How to know if a package is good?

juliohm · June 1, 2022, 11:41am

For end-users, could JuliaHub provide links to similar packages whenever someone is reading a specific package page? Or maybe a feature where members could suggest links manually for review?

For example:

If, as an end-user, I find InMemoryDatasets.jl in JuliaHub, I would like to be alerted that DataFrames.jl exists. Similarly, if I come across DLMReader.jl I would like to be alerted that CSV.jl exists.

To provide context:

A student asked me yesterday “professor, how do I know if a Julia package is good?”. She had installed a package that was not well-maintained, was having issues with basic examples and didn’t know if that package was the go-to package to solve the problem (guess what, it was not). I feel really bad when that happens, and wish students didn’t have to waste their time trying to sort out these things by themselves.

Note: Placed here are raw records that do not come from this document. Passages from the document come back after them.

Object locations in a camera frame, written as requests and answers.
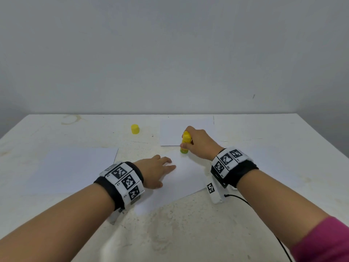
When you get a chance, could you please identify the person's right hand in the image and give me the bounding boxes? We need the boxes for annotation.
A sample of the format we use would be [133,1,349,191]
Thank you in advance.
[180,126,226,162]

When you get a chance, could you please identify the person's left hand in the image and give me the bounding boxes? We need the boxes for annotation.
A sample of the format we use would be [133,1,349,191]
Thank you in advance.
[133,155,177,190]

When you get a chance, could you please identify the yellow glue stick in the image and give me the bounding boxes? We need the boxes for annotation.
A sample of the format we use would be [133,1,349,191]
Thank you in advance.
[180,131,193,155]

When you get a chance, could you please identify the glued white paper sheet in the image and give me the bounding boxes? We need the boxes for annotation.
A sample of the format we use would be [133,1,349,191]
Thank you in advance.
[131,151,220,217]
[160,116,216,147]

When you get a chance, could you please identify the stack of white paper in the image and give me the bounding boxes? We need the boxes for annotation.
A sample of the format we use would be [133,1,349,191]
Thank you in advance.
[240,144,307,190]
[24,148,120,195]

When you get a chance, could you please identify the person's right forearm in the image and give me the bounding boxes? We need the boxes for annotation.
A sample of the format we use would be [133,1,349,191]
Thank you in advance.
[237,170,331,255]

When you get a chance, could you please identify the person's left forearm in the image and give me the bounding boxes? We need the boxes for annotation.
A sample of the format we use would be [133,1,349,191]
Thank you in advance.
[0,184,116,262]

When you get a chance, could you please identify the black marker wristband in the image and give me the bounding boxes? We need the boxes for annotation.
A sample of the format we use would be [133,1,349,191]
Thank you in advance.
[210,147,260,189]
[93,161,146,211]

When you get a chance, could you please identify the pink sleeve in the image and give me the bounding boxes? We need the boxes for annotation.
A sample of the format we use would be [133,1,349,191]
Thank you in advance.
[290,216,349,262]

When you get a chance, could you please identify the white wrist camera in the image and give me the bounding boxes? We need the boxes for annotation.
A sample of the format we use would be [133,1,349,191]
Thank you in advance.
[108,209,124,225]
[205,181,225,205]

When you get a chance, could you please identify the black cable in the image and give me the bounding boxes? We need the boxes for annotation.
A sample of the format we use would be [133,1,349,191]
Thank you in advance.
[224,192,293,262]

sylvaticus · June 1, 2022, 12:58pm

I think you could just teach students what are the github stars/forks, how to look at contributors’ page and commit history…

juliohm · June 1, 2022, 1:03pm

That is what I did. I don’t think it is enough though.

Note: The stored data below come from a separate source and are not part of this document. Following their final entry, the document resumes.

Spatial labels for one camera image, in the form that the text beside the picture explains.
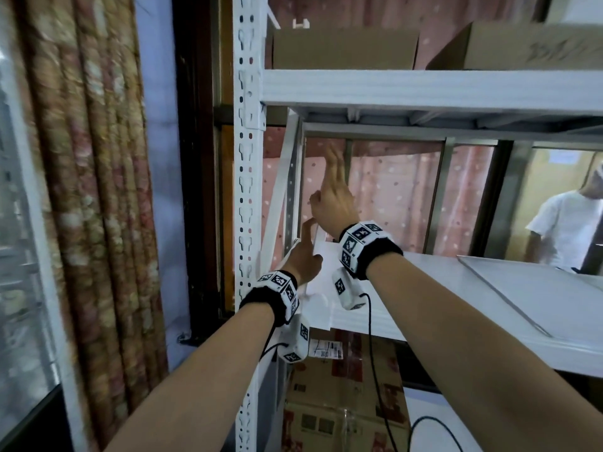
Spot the person's right hand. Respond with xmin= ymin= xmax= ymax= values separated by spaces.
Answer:
xmin=308 ymin=141 xmax=361 ymax=240

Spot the person's left hand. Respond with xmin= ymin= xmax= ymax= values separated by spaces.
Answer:
xmin=281 ymin=217 xmax=325 ymax=287

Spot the white metal shelving rack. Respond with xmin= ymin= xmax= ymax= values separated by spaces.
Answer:
xmin=233 ymin=0 xmax=603 ymax=452

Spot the person's right forearm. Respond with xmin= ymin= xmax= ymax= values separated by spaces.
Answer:
xmin=366 ymin=252 xmax=603 ymax=452

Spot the person's left forearm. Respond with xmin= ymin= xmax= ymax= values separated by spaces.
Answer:
xmin=106 ymin=303 xmax=276 ymax=452

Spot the black wristband with markers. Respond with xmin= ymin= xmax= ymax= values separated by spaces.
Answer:
xmin=240 ymin=270 xmax=301 ymax=328
xmin=338 ymin=220 xmax=405 ymax=281

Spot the pink dotted curtain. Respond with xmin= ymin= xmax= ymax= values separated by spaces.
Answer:
xmin=261 ymin=0 xmax=543 ymax=259

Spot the red printed cardboard box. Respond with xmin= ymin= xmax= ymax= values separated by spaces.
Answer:
xmin=282 ymin=326 xmax=411 ymax=452

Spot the plain cardboard box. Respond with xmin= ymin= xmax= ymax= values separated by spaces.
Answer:
xmin=271 ymin=26 xmax=420 ymax=71

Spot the steel framed glass partition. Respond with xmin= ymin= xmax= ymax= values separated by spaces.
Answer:
xmin=301 ymin=122 xmax=603 ymax=274

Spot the wide handwritten cardboard box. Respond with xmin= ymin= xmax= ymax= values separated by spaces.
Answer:
xmin=426 ymin=21 xmax=603 ymax=71

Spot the white framed window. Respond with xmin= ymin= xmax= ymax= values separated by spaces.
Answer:
xmin=0 ymin=41 xmax=90 ymax=452

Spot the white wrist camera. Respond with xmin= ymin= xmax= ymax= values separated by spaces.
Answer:
xmin=278 ymin=315 xmax=312 ymax=364
xmin=332 ymin=267 xmax=367 ymax=311

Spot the black camera cable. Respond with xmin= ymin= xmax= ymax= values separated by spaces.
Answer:
xmin=359 ymin=292 xmax=466 ymax=452
xmin=259 ymin=323 xmax=289 ymax=361

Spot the dark wooden frame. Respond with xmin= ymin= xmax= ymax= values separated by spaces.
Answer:
xmin=171 ymin=0 xmax=222 ymax=347

mihalybaci · June 1, 2022, 1:04pm

When you search JuliaHub for packages, the site already displays Github stars, version number, and the number of new users along with a graph (not sure how “new” is defined). So if you search for “CSV”, it’s pretty clear than JuliaData/CSV.jl is probably a choice to start with than tk3369/CSVReader.jl. The results don’t appear to automatically sort by the number of stars for filtered results as it does for the entire list, so maybe there is something there that could be done to help users find active packages.

juliohm · June 1, 2022, 1:08pm

Yes, we need some way to make the redundancy explicit. Beginners tend to think that CSVReader.jl is a better choice just because of the name. Those coming from MATLAB tend to think that DLMReader.jl is a better choice just because of the name. These users should be aware that CSV.jl is the one most widely used. So links connecting all these packages would help, it is a community detection problem. One can easily cook an algorithm to cluster these packages based on their README and docs contents to start with a first version for review.

mcabbott · June 1, 2022, 4:09pm

The low-tech solution is just to start making PRs. I wish it was standard for every package’s Readme to have a section linking to other similar packages, and explain a little how they differ. Just a sentence or two. Is this the new complicated high-performance package, or the old simple one? Do they aim at different sub-ecosystems?

CSV.jl should really say how it differs from the packages you mention, and for what purposes you might want to stick with the standard library’s DelimitedFiles.

Linking to comparable matlab/python packages is also probably a good idea. If nothing else, google will notice that their names appear together.

oheil · June 1, 2022, 4:53pm

We could bring telemetry back into discussion.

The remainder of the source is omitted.